Welke hormonale assen zijn gemoeid bij het starten & doorlopen van de puberteit?

Vraag 7

Welke hormonen worden bij respectievelijk mannen en vrouwen zeer hoog in concentratie tijdens de adolescentie, en wat voor gevolgen heeft dit?

Vraag 8

Welke vormen van hechting zijn er, en wat zijn de kenmerken per soort hechting?

Vraag 9

Hoe wordt hechting gemeten?

Vraag 10

Welke voorspellingen kunnen gegeven worden aan de hand van typen hechting?

Vraag 11

Wat zijn de 4 belangrijkste opvoedingsstijlen, en wat typeert elke opvoedingsstijl?

Vraag 12

Welke van deze stijlen is aangetoond het beste te zijn voor het kind?

Vraag 13

Wat betekent motherese en wat voor gevolgen heeft dit voor het kind?

Vraag 14

Wat houdt intuïtive parenting in?

Vraag 15

Hoe worden Vygotsky’s theorieën in het huidige onderwijs geïntegreerd?

Vraag 16

Kan er nadat een sensitieve periode geweest is voor een belangrijk leeraspect, dit aspect nog steeds aangeleerd worden?

Vraag 17

Wat is een foneem?

Vraag 18

Is het mogelijk meerdere talen aan te leren zonder in te boeten aan andere capaciteiten?

Vraag 19

Wat is de relatie tussen sociaal economische klassen en ontwikkeling van taal bij kinderen, en waarom is dit zo?

Vraag 20

Welke hersengebieden zijn verantwoordelijk voor de algemene taalontwikkeling?

Vraag 21

Wat is segmentatie in de taalontwikkeling?

Vraag 22

Volgens welke theorieën zijn taal aangeleerd dan wel aangeboren?

Vraag 23

Welk hersengebied is verantwoordelijk voor taalbegrip?

Vraag 24

Hoe wordt de ontwikkeling van de hersenen volgens het constructivisme beschreven?

Vraag 25

Wat zijn de specifieke kenmerken van de 3 belangrijkste temperamentsoorten?

Vraag 26

Wat is de zone of proximal development? (ZPD)

Vraag 27

Wat zijn de voornaamste verschillen tussen opvoedingen in agrarische milieus en stedelijke milieus?

Vraag 28

Wat zijn interne werkmodellen, en hoe worden deze beïnvloed door de omgeving van een ontwikkelend kind?

Vraag 29

Noem 2 verschillen in kenmerken van vriendschappen tussen jongens en meisjes

Vraag 30

Wat is ruminatie en co-ruminatie, en wat zijn meestal de gevolgen van het laatste?

Vraag 31

Wat zijn de verschillen tussen cliques en crowds?

Vraag 32

In welke gevallen kunnen vriendschappen negatieve invloeden op elkaar hebben?

Vraag 33

Wat is social belonging interventie en wat zijn de gevolgen ervan?

Vraag 34

Welke voorspellingen kunnen er aan de hand van verlegenheid rond 5 jarige leeftijd gemaakt worden als volwassen persoon?

Antwoordindicatie

Vraag 1

  • Sensorimotorisch
  • Preoperationeel
  • Concreet Operationeel
  • Formeel operationeel

Vraag 2

  1. Sensorimotorisch (<2 jaar):

  • Kennisname van sensorische informatie ( tastzin>pijn, hitte, horen> schrikken van harde geluiden)

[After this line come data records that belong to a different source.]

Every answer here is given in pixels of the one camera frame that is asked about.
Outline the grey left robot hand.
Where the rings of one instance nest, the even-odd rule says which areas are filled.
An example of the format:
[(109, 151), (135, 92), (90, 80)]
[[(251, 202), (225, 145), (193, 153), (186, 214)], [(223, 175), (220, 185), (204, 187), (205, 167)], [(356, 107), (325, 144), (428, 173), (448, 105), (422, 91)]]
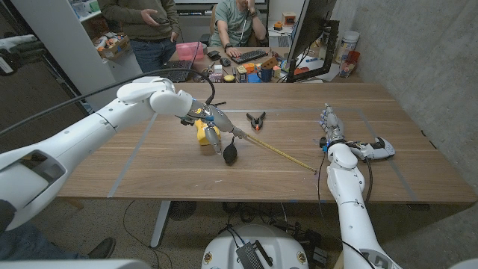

  • Weinig tot geen empathie mogelijk, egocentrisch

  • Waarschijnlijk denken babys in deze fase dat een object niet bestaat als het niet binnen zicht is

  1. Preoperationeel (2-7 jaar):
  • nog steeds egocentrisch, kan enkel vanuit eigen denkbeeld redeneren. Alles wat het kind goed of slecht vindt zou iedereen net zo moeten vinden.

  • Animisme: alles wat bestaat, inclusief niet levend objecten hebben een ziel: bijvoorbeeld als een auto niet start, is deze vaak volgens het kind ziek of boos.

  1. Concreet operationeel (7-11):
  • Meer mogelijkheden tot empathisch denken

  • Rationalisering van gedachten

  • Animisme houdt op

  1. Formeel operationeel (12>)
  • Kind kan vele mogelijkheden om uitdagingen op te lossen afwegen om tot een goede keuze te komen

  • Mogelijkheden tot abstract denken, geen concrete voorbeelden nodig om cognities te maken.

Vraag 3

Piaget dacht in fysieke rijkdommen, Vygotsky in sociale rijkdommen. Sociale context is bij Vygotsky een belangrijk speerpunt in de ontwikkeling van een kind, terwijl Piaget dacht in ontwikkelingsstadia en de daarmee gepaarde ontwikkelingen in de hersenen.

Vraag 4

Teratogenen

Vraag 5

Baby’s: Wegkijken & zelfbeschadiging dmv hoofdbonzen, bijten, zelftroosting en verlies van functies zoals zindelijkheid

Kleuters: geen zin in ‘leuke’ activiteiten, verlies van cognitieve vaardigheden/terugval (taalbeheersing)
Basisschoolkinderen:

  • Lastig, agressief, prikkelbaar.

  • Verminderde motivatie op school en minder motivatie om met vriendjes te spelen.

  • Schuldgevoel/schaamte

Adolescenten

  • Verbale uiting, somberheid en schaamte

  • Hopeloosheid

  • Hypersomnia (slaperigheid, lethargie)

Vraag 6

HPA & HPG assen

Vraag 7

Testosteron en Oestrogeen. Mannen ontwikkelen hierdoor meer haargroei en spieren over het lichaam, worden wilder in omgang, en bij vrouwen wordt vetontwikkeling ter behoeve van borstgroei, start van menstruatiecyclus en groei van schaamhaar.

Vraag 8

  • Veilige hechting: Kind speelt graag samen met ouders, en huilt als ouders weggaan, maar zal snel getroost worden bij hereniging.
  • Ambivalente hechting: Zeer van streek bij verlaten ouders, moeilijk troostbaar bij hereniging, afwerende gedragingen naar ouders toe.
  • Vermijdende hechting: niet onder indruk bij scheiding en hereniging.
  • Gedesorganiseerde hechting: tegenstrijdige en rare uitingen bij scheiding en hereniging

Vraag 9

Strange situation test

Vraag 10

Secure is het meest gunstig voor de toekomst van het kind, en zal waarschijnlijk goede sociale competenties hebben, en duidt op een goede band tussen ouder en kind. Gedesorganiseerde hechting is het minst gunstig voor de toekomst voor het kind, en duidt vaak op sociale problemen op latere leeftijd.

Vraag 11

  • Autoritatief: Veel ruimte voor eigen perspectieven, maar wel binnen gestelde kaders. Ouders zijn responsief (geven veel aandacht aan het kind) en veeleisend.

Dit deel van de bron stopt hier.